Constructed Presence: Branding and Control in King’s Cross

King’s Cross is a heavily moderated space that quietly imposes conformity on its visitors. Take a minute and look at the street: it’s flooded with capitalistic by-products — clothing shops mostly targeting the upper market, elegant restaurants, curated cafés, and places offering “unique” experiences. The area presents itself as a multi-purpose destination for living, leisure, and work — a seemingly perfect formula for life balance. Usually, neighbourhoods evoke particular associations, but King’s Cross feels almost manufactured to ensure a very specific perception. Its identity is reinforced through consistent typography, playful illustrations, and polished branding materials — a desperate attempt to mask its shallowness, impersonality, and coldness.
This relationship between organisation and its tangible form is described in Metahaven’s Uncorporate Identity: “Every organization conceives of a cipher for its ‘body politic’: a corporate identity.” This idea helped me articulate something I had sensed but couldn’t quite express — that identity systems extend far beyond logos or graphic design. Branding can be understood as a geopolitical phenomenon, shaping how spaces, nations, and institutions project themselves and are perceived.
Drawing parallels with the examples discussed in Uncorporate Identity, such as monumental buildings and their political symbolism (like The Great Tower or the House of the People in Bucharest), I began to see King’s Cross as a similar kind of architectural statement. Here, architecture performs the same ideological function: it conveys power, modernity, and order while concealing the systems of control beneath. The scale of its new developments makes the human figure feel small yet strangely comforted — not overwhelmed like in a city of skyscrapers, but subtly contained. The extensive use of glass surfaces implies transparency while also enforcing self-awareness, suggesting that one might always be observed. This design aesthetic produces behaviour regulation through visibility, much like corporate transparency produces compliance.

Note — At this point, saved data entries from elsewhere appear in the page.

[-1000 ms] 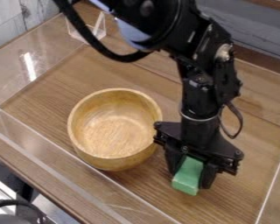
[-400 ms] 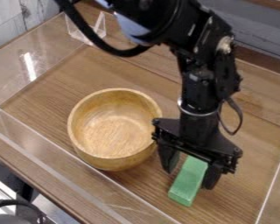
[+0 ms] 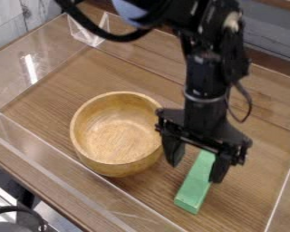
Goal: Remove the green block from inside the brown bowl and put it on the table
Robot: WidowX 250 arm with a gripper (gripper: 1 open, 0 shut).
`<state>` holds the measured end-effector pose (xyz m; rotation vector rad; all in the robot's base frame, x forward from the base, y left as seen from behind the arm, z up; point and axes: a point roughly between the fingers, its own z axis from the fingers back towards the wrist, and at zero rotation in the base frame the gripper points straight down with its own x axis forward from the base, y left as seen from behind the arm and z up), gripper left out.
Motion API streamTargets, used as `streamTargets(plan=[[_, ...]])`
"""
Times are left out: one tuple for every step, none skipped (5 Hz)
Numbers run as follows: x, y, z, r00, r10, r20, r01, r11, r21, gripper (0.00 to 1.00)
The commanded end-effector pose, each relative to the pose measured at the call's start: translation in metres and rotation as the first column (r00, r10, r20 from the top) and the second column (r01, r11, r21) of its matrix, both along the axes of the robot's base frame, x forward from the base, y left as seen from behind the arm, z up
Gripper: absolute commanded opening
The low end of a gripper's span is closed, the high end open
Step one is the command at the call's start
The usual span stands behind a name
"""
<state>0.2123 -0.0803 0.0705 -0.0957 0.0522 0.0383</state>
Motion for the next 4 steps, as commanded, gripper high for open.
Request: streamTargets(plan=[[0.012,0.005,0.028,0.998,0.01,0.068,-0.009,1.0,-0.015,1.0],[0.017,0.013,0.041,0.997,0.008,0.079,-0.006,1.0,-0.017,1.0],[0.02,0.013,0.035,0.996,0.003,0.086,-0.001,1.0,-0.022,1.0],[0.023,0.012,0.029,0.997,0.002,0.082,0.0,1.0,-0.023,1.0]])
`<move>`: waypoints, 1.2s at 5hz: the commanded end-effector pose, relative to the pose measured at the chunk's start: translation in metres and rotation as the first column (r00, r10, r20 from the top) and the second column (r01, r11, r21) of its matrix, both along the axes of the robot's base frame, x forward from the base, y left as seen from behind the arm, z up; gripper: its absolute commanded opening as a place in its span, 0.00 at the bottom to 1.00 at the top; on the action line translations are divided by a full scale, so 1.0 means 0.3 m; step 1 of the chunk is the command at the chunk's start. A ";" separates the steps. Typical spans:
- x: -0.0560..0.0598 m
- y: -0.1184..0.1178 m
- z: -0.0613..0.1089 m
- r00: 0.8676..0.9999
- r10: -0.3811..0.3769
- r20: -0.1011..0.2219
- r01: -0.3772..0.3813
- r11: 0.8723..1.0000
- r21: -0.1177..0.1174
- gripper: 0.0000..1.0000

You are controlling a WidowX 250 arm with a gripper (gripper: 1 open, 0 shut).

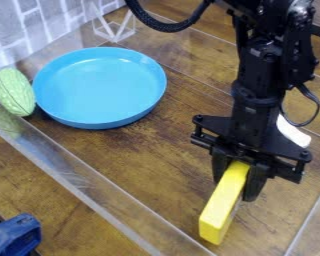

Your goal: Put the yellow brick in the blue tray

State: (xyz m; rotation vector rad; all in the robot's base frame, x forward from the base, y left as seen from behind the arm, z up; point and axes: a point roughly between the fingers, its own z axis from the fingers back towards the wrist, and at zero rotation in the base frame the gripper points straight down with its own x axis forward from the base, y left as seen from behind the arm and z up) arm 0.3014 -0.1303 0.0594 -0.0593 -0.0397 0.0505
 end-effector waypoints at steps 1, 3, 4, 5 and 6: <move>0.042 0.003 0.137 0.994 0.009 0.107 -0.005 0.999 -0.043 0.00; 0.040 0.014 0.176 0.994 -0.006 0.106 0.009 1.000 -0.029 0.00; 0.041 0.021 0.204 0.995 -0.008 0.099 0.009 1.000 -0.014 0.00; 0.044 0.045 0.227 0.995 -0.005 0.097 0.005 1.000 -0.003 0.00; 0.060 0.127 0.284 0.994 0.013 0.107 -0.015 1.000 0.011 0.00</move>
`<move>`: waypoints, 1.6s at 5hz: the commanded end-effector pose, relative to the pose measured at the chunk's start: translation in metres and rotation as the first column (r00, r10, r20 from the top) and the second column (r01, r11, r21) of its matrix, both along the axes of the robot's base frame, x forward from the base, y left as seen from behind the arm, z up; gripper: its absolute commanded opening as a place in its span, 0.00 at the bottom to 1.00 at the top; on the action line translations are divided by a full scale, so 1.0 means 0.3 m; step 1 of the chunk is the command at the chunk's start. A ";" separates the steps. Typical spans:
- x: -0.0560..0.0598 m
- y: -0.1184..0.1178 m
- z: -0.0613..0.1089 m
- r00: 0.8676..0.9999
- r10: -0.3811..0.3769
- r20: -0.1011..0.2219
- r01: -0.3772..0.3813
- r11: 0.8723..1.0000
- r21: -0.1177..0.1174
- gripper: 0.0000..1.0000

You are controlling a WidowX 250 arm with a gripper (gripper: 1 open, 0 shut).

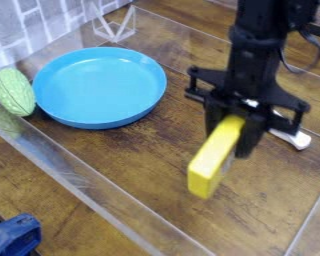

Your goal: Put the yellow brick in the blue tray

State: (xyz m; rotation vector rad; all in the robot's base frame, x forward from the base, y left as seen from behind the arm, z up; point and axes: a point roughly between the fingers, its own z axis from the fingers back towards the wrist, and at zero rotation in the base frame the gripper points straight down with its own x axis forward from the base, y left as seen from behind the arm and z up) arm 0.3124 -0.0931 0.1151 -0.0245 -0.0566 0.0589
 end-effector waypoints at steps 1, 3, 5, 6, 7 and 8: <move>0.042 0.107 0.165 0.993 0.042 0.111 -0.042 0.999 -0.007 0.00; 0.077 0.285 0.182 0.985 0.088 0.146 -0.091 0.996 0.015 0.00; 0.091 0.336 0.182 0.984 0.084 0.159 -0.092 0.995 0.045 0.00; 0.098 0.353 0.164 0.983 0.083 0.163 -0.094 0.994 0.058 0.00; 0.107 0.376 0.143 0.982 0.090 0.164 -0.102 0.993 0.067 0.00; 0.112 0.391 0.121 0.982 0.097 0.164 -0.110 0.991 0.072 0.00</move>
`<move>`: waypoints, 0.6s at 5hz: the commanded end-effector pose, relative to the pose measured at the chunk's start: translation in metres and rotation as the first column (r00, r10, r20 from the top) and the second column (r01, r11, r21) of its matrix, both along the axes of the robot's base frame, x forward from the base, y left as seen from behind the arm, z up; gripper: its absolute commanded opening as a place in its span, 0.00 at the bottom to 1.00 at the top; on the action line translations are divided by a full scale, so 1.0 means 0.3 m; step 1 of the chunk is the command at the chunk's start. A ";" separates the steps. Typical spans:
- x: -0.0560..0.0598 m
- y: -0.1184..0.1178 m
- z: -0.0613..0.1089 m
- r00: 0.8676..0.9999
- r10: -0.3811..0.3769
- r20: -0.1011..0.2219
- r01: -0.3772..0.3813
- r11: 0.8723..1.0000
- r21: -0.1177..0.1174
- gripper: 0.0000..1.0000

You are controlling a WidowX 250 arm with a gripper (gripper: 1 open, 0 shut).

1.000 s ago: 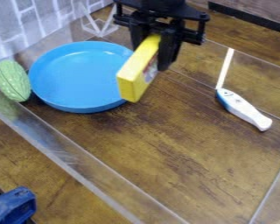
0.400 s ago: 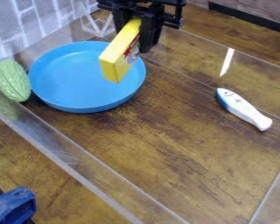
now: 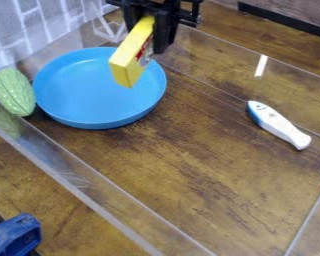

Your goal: Put the yellow brick in the blue tray

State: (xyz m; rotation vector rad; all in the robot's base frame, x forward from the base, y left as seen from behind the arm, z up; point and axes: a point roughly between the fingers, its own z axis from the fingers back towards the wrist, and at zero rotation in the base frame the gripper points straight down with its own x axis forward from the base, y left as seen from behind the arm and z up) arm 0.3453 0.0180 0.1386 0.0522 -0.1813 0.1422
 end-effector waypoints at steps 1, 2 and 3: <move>0.003 0.031 0.031 0.999 0.025 0.038 -0.025 1.000 0.006 0.00; 0.009 0.047 0.021 0.999 0.033 0.038 -0.033 0.999 0.009 0.00; 0.014 0.070 0.012 0.998 0.042 0.037 -0.043 0.999 0.014 0.00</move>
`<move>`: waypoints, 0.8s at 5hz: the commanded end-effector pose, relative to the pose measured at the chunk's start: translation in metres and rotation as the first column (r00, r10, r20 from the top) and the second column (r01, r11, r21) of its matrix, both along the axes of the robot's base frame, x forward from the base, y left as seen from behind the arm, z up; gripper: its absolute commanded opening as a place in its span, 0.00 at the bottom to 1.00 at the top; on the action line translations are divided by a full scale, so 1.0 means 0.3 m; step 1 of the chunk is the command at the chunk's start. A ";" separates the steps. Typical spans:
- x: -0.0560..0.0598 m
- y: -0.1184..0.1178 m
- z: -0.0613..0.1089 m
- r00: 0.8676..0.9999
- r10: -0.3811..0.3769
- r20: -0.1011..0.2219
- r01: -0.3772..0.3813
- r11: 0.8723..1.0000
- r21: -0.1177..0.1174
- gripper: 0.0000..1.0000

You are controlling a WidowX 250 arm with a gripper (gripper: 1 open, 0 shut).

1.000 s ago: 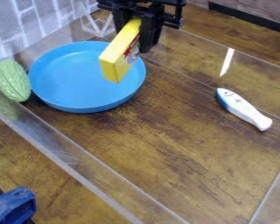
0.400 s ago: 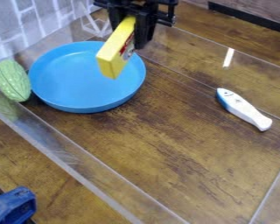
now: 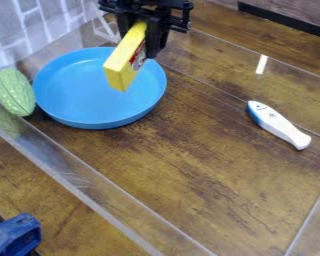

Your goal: Put the yellow brick in the blue tray

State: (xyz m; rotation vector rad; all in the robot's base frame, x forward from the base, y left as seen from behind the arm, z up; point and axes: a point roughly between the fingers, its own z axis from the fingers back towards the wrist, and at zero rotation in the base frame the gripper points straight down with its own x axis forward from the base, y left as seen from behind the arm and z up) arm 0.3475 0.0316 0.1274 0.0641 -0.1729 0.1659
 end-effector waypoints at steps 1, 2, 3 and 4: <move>0.015 0.022 0.035 0.999 0.019 0.046 -0.020 1.000 0.005 0.00; 0.024 0.020 0.021 0.999 0.021 0.047 -0.021 1.000 0.003 0.00; 0.030 0.026 0.014 0.999 0.024 0.048 -0.024 1.000 0.003 0.00; 0.037 0.037 0.008 0.998 0.029 0.052 -0.029 1.000 0.003 0.00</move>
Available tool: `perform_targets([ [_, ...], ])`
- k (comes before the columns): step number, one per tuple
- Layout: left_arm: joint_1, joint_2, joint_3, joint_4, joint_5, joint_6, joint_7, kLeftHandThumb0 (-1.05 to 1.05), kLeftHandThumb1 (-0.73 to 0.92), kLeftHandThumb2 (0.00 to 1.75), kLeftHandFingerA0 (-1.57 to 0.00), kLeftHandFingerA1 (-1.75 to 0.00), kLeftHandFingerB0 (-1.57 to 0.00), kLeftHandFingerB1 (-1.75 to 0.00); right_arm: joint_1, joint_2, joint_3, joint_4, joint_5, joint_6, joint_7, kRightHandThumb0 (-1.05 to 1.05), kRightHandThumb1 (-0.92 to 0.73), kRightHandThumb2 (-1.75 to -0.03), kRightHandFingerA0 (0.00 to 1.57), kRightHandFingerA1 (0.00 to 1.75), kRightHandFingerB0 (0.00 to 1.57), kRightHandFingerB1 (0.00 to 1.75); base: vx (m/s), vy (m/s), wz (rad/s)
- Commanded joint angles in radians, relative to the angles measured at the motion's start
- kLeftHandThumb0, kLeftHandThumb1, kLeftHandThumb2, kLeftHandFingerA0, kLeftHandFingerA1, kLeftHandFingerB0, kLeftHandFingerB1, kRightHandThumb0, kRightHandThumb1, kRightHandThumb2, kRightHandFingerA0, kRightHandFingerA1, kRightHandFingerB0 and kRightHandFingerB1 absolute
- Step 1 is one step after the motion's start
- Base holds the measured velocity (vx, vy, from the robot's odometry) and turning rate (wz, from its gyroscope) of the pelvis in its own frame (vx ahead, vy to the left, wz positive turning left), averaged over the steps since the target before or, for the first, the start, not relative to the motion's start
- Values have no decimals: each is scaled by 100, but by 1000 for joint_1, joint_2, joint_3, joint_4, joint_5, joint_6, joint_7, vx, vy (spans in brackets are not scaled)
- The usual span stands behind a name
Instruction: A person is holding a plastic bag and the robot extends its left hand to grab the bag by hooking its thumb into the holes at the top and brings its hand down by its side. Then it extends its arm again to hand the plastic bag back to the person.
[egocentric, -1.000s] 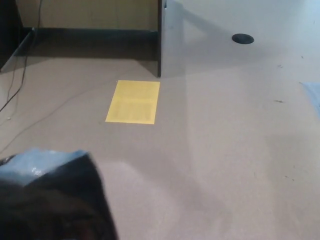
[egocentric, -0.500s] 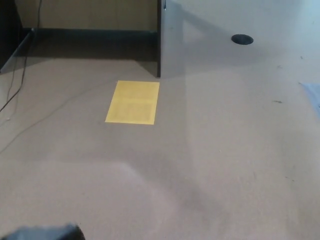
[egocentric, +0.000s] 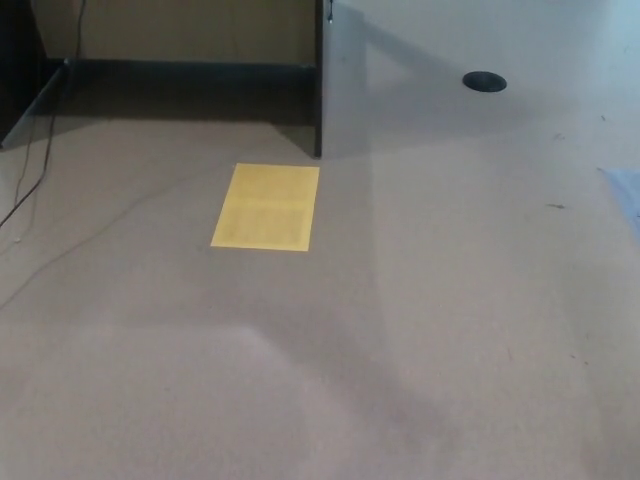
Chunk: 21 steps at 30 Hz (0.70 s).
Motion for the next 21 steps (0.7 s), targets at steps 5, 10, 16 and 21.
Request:
perform_targets([
  [5,-27,44,-50,86,1,-12,130,-13,71,70,-90,-169,-75,-140,6,-7,-13,0,7,-4,-3,-41,-67,-63,66,47,59,42,0,0,0],
  [10,-34,30,-64,15,-22,-60,105,-13,71,75,-89,-172,-78,-139,0,-17,-9,-1,-3,-4,-9,-38,-70,-61,68,45,62,41,0,0,0],
  [16,8,2,-46,-273,-60,-62,1,-6,67,84,-92,-169,-86,-116,1,-20,-3,1,-9,-12,-8,-41,-66,-63,66,47,58,41,0,0,0],
  [21,-30,-26,-13,-586,-101,33,-164,-9,59,93,-113,-157,-90,-117,3,-29,-13,-5,1,-13,-5,-37,-69,-61,69,46,62,41,0,0,0],
])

The chapter “Gateway to Europe” particularly resonated with my observations. It examines how borders (both visible and invisible) define space and shape belonging. The European Union’s branding of itself as open and diverse conceals a network of exclusions, just as King’s Cross presents an image of inclusion and cosmopolitanism while remaining economically selective. During my fieldwork, I was struck by the contrast between the regenerated core and the surrounding streets: a visible divide in opportunity and access. Metahaven’s reflection on “the production of presence of those without power, and a politics that claims rights to the city” helped me interpret this gap as an act of design — a curated visibility for some, and invisibility for others.
King’s Cross, therefore, operates as a corporate body, performing openness while maintaining control. Its architecture, branding, and spatial order merge into one coherent identity system, a city-brand that regulates not only how we move through space, but how we imagine belonging within it.